▶ EXERCISE REQUIREMENTS: Your task is to write out every line of the data exactly. Drop the pictures.

▶ AVAILABLE DATA:
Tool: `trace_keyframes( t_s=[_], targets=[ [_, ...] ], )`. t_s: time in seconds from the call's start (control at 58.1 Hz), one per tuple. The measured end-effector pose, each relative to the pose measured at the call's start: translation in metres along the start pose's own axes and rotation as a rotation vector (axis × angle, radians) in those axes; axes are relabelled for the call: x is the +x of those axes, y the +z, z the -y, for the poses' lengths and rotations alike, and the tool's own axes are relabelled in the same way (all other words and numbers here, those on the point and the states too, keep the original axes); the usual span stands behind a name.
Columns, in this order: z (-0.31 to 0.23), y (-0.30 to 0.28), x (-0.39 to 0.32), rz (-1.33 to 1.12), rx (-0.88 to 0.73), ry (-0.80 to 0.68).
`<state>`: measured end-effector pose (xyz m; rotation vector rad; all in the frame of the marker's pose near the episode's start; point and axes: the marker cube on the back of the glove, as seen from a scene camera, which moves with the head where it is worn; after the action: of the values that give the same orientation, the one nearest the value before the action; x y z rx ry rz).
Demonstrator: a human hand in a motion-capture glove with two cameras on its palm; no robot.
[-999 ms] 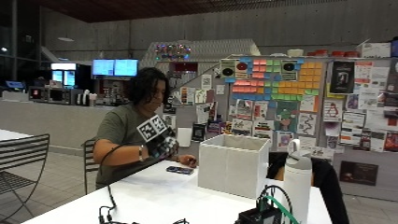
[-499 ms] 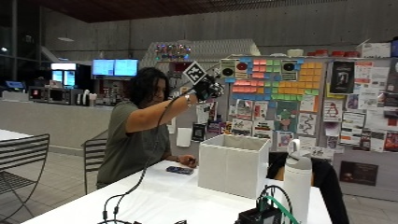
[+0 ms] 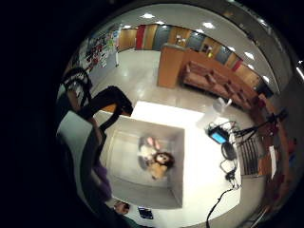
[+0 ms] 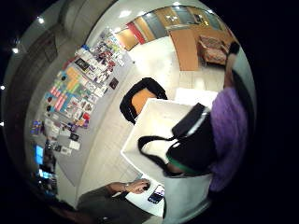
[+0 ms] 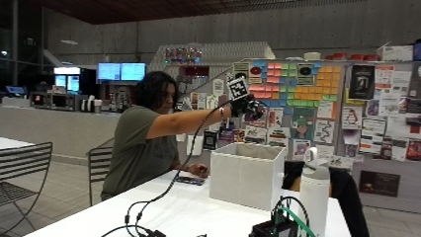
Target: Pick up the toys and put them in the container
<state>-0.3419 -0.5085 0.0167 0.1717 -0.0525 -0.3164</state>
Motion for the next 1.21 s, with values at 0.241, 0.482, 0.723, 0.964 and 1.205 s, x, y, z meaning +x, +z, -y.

▶ OUTPUT OF THE TASK:
Tool: `trace_keyframes( t_s=[_], targets=[ [_, ...] ], )`. t_s: time in seconds from the call's start (control at 58.1 Hz), one per tuple. The measured end-effector pose, each relative to the pose measured at the call's start: translation in metres along the start pose's own axes and rotation as a rotation vector (axis × angle, radians) in those axes; axes are relabelled for the call: x is the +x of those axes, y the +z, z the -y, for the poses' lengths and rotations alike, and the tool's own axes are relabelled in the same way (all other words and numbers here, those on the point and the states too, keep the original axes); the usual span stands behind a name.
Columns, in this order: z (-0.31 to 0.23), y (-0.30 to 0.28), x (-0.39 to 0.32), rz (-1.33 to 1.12), rx (-0.88 to 0.73), ry (-0.80 to 0.68).
`<state>`: measured end-effector pose (xyz m; rotation vector rad; all in the frame of the marker's pose near the episode's start; point and axes: the marker cube on the back of the glove, as seen from a scene camera, which moves with the head where it is worn; after the action: of the values that give the same orientation, the one nearest the value before the action; x y z rx ry rz).
Demonstrator: a human hand in a motion-capture glove with two cameras on its palm; no robot.
[-999 ms] 
[-499 ms] 
[+0 ms] 
[+0 ms] 
[+0 ms] 
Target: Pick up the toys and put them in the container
<state>-0.3419 -0.5085 0.0167 0.1717 -0.0525 -0.3164</state>
Motion for the next 1.21 s, with values at 0.241, 0.482, 0.723, 0.964 and 1.205 s, x, y, z meaning +x, +z, -y.

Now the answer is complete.